▸ Extracted records

-- Opening Marker --

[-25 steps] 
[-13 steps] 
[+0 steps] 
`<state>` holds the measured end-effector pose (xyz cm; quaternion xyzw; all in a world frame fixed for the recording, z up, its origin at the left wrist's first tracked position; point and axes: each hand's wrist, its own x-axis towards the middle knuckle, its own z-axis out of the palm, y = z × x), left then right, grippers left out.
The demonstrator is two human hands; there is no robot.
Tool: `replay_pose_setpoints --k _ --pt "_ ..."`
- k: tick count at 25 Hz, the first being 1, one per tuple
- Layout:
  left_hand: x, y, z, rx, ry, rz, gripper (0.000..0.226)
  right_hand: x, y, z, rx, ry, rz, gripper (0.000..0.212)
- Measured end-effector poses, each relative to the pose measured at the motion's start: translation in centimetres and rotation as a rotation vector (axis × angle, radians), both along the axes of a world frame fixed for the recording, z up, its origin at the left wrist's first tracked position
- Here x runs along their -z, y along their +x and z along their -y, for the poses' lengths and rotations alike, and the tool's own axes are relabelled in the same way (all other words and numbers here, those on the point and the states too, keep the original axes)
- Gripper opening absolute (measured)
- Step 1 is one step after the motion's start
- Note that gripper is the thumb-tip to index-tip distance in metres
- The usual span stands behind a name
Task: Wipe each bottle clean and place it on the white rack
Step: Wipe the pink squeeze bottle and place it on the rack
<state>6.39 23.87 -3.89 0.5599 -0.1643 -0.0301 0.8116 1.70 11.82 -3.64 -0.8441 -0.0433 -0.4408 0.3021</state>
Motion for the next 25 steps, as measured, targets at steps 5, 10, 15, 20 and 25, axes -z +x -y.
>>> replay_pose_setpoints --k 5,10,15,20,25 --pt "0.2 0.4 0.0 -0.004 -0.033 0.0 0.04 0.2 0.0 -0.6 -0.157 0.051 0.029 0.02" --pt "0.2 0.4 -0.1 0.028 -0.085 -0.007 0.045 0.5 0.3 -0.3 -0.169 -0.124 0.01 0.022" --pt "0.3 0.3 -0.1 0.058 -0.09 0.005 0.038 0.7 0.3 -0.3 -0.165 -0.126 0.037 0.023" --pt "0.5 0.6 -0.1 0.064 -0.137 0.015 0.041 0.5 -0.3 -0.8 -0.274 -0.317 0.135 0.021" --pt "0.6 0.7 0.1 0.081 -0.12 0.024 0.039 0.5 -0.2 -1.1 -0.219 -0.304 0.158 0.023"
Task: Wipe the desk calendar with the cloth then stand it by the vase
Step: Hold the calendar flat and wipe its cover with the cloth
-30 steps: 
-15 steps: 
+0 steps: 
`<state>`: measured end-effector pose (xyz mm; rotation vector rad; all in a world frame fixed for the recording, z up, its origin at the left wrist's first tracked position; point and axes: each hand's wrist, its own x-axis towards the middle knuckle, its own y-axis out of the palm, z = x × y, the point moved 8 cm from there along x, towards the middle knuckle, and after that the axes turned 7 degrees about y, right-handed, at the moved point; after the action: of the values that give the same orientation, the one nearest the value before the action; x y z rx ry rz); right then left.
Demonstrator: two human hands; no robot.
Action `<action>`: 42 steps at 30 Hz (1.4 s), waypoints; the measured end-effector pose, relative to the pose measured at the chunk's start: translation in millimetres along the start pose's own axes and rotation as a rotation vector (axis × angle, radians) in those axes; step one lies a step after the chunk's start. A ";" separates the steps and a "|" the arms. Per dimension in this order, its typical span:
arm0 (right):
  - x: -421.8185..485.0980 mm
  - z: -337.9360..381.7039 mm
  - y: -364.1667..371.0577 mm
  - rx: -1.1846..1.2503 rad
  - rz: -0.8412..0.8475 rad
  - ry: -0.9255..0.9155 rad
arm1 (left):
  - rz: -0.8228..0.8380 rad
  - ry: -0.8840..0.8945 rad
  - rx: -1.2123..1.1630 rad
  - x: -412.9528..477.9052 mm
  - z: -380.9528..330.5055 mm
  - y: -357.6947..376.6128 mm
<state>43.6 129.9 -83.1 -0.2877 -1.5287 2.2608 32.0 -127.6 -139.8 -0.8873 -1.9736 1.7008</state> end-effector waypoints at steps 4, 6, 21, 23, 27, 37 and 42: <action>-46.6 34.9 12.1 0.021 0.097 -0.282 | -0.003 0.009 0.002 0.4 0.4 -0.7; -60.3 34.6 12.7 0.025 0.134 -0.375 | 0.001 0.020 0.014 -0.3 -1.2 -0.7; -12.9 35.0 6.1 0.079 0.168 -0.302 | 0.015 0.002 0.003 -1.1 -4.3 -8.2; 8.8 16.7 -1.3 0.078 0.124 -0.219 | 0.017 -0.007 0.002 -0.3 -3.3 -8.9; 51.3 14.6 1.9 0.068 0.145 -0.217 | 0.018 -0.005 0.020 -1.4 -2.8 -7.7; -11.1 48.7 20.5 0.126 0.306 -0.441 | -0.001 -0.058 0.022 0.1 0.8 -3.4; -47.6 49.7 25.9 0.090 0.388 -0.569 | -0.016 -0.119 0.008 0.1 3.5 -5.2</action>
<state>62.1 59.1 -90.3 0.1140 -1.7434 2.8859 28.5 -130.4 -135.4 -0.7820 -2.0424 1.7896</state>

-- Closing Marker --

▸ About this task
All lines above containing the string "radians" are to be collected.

▸ Result of this task
- Measured end-effector poses, each relative to the pose measured at the motion's start: translation in centimetres and rotation as a rotation vector (axis × angle, radians), both along the axes of a world frame fixed for the recording, z up, its origin at the left wrist's first tracked position
Action `<action>`: 42 steps at 30 Hz (1.4 s), waypoints; the measured end-effector pose, relative to the pose measured at the chunk's start: translation in millimetres along the start pose's own axes and rotation as a rotation vector (axis × angle, radians) in those axes; step one lies a step after the chunk's start. A ";" separates the steps and a "|" the arms. Per dimension in this order, its typical span:

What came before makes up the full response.